Unlike in depression, who's sufferers report no pain and who say that exercise lifts their mood and reduces their levels of mental disabilty.

It is quite probable that ME (CFIDS) XMRV? shares some vague immunological features with depression - both share brain dysfunction.
Yet depression brain scans are the reverse of ME (CFIDS), and ME (CFIDS) has increased serotonin levels, and 5HT receptor sensitivity.
 

calzy

Senior Member
Messages
113
Location
Naples Florida
Howard Hughes Institute

I think the institue is working on xmrv in some fashion. This institute has an endless amount of $. I wonder if anyone has tapped into them?
 

Cort

Phoenix Rising Founder
So interesting Cold Taste - it was nice to see it all put together- the vascular system in this disease is sooo intriguing. I remember some findings suggesting high levels of arterial stiffness were found. MERUK did that as well. It blows my mind that the research community as a whole just does not seem to give a damn about all this with all this interesting research out there!
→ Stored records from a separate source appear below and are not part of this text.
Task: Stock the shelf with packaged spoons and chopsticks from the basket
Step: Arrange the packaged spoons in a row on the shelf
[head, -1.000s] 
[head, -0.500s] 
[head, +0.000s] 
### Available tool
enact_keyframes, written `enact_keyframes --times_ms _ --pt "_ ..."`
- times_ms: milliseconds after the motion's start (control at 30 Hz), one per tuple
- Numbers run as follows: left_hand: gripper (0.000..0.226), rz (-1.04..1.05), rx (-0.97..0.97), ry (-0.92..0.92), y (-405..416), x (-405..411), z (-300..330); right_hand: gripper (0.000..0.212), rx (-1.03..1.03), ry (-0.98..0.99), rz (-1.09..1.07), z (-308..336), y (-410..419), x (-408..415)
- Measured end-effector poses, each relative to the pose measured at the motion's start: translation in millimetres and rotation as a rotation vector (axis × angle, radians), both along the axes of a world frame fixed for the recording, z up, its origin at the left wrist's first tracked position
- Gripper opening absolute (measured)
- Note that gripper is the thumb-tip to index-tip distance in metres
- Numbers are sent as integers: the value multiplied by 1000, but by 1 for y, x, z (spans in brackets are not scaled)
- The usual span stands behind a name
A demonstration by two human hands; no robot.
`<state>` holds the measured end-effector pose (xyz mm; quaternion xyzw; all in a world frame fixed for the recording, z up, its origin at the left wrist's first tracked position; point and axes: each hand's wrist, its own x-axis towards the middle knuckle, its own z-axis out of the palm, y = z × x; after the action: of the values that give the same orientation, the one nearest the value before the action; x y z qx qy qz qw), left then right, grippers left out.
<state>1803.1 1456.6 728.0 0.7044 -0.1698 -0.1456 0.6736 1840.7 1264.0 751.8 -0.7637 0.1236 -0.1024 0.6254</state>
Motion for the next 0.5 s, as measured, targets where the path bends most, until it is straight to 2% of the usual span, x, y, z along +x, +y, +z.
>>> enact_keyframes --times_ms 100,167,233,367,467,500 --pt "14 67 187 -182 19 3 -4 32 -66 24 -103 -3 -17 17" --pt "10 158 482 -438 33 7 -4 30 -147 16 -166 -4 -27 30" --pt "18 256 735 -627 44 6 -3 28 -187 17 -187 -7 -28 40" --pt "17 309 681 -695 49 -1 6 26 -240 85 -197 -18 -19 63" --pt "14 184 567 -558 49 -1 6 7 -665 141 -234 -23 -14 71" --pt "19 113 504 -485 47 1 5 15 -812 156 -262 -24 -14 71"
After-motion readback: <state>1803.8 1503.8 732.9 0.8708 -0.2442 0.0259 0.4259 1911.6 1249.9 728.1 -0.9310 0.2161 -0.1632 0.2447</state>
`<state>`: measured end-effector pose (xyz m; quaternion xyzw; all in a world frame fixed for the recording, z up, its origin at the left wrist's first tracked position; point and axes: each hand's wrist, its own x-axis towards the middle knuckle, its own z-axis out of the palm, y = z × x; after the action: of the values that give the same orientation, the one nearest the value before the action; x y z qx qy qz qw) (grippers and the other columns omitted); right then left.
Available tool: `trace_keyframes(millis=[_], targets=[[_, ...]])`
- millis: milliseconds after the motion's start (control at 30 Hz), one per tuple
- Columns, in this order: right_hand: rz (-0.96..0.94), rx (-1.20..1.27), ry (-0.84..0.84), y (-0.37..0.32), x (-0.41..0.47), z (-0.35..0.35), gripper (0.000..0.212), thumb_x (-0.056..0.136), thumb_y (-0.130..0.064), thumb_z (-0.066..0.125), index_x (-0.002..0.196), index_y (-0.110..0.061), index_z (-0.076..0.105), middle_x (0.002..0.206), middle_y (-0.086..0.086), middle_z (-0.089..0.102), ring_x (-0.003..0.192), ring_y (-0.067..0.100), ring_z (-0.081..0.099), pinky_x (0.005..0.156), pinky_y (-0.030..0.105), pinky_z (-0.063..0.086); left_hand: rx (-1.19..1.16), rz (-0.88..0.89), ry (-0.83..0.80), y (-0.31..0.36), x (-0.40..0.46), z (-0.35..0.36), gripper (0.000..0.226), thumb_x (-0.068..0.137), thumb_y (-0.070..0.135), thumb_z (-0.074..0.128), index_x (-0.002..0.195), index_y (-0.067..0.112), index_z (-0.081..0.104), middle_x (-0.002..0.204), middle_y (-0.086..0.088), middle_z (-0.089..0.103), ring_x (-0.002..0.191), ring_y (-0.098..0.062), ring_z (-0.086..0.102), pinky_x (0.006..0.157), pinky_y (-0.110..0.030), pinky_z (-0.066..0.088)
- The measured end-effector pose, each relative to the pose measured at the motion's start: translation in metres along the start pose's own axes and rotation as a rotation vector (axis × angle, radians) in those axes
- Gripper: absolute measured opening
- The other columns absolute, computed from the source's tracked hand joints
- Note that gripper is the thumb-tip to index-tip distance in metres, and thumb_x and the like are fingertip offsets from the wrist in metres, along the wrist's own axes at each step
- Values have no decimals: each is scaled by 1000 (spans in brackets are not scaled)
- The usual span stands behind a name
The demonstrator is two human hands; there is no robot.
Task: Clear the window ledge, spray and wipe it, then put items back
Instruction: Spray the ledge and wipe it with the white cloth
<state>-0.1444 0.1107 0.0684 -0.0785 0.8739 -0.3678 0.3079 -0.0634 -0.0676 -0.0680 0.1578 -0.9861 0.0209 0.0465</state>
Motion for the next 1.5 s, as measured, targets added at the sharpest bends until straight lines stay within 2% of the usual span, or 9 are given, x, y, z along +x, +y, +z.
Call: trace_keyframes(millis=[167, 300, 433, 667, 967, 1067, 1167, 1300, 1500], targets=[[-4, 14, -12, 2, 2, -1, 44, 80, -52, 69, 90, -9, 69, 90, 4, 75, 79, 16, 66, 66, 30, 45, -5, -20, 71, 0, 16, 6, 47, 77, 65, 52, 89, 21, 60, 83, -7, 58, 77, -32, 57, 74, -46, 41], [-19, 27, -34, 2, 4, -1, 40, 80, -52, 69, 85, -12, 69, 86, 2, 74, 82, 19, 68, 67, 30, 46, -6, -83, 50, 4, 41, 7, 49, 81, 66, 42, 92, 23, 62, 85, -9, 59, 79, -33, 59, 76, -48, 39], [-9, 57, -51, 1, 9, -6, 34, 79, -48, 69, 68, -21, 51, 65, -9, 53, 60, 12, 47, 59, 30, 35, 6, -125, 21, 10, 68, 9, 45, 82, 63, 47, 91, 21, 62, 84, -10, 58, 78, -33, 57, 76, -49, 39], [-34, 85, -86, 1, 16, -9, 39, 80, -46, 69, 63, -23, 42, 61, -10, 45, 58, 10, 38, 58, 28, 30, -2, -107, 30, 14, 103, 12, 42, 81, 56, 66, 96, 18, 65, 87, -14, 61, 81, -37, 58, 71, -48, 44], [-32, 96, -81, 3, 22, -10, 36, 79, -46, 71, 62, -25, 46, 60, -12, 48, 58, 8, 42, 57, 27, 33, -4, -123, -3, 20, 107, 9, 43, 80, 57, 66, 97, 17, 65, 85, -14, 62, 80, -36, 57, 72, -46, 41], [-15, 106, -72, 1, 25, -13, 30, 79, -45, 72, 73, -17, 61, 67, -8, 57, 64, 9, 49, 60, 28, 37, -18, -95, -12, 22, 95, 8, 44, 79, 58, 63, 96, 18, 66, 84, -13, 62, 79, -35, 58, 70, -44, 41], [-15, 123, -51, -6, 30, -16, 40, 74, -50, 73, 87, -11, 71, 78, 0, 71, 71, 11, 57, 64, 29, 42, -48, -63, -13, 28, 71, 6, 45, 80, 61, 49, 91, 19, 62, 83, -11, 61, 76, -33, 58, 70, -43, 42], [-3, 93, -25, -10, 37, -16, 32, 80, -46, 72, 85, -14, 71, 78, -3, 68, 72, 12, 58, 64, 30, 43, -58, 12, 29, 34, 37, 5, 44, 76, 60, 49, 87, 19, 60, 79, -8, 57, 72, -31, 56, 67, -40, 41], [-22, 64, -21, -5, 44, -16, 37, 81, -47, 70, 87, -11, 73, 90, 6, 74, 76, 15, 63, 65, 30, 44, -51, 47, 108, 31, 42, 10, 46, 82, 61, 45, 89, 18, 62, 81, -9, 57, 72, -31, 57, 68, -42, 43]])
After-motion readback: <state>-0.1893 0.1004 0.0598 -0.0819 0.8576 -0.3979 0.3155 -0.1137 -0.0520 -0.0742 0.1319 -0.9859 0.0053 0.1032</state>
All I heard about were the direct attempts by the CDC to replicate the WPI'S results. I don't know if they've gone any further but I would think they would publish those findings immediately.

Love that quote. Brought tears to my eyes actually. That guy was good!

Originally Posted by bluebird
Excerpt from Stephen Crane's 'The Open Boat':

"If I am going to be drowned--if I am going to be drowned--if I am going to be drowned, why, in the name of the seven mad gods who rule the sea, was I allowed to come thus far and contemplate sand and trees?"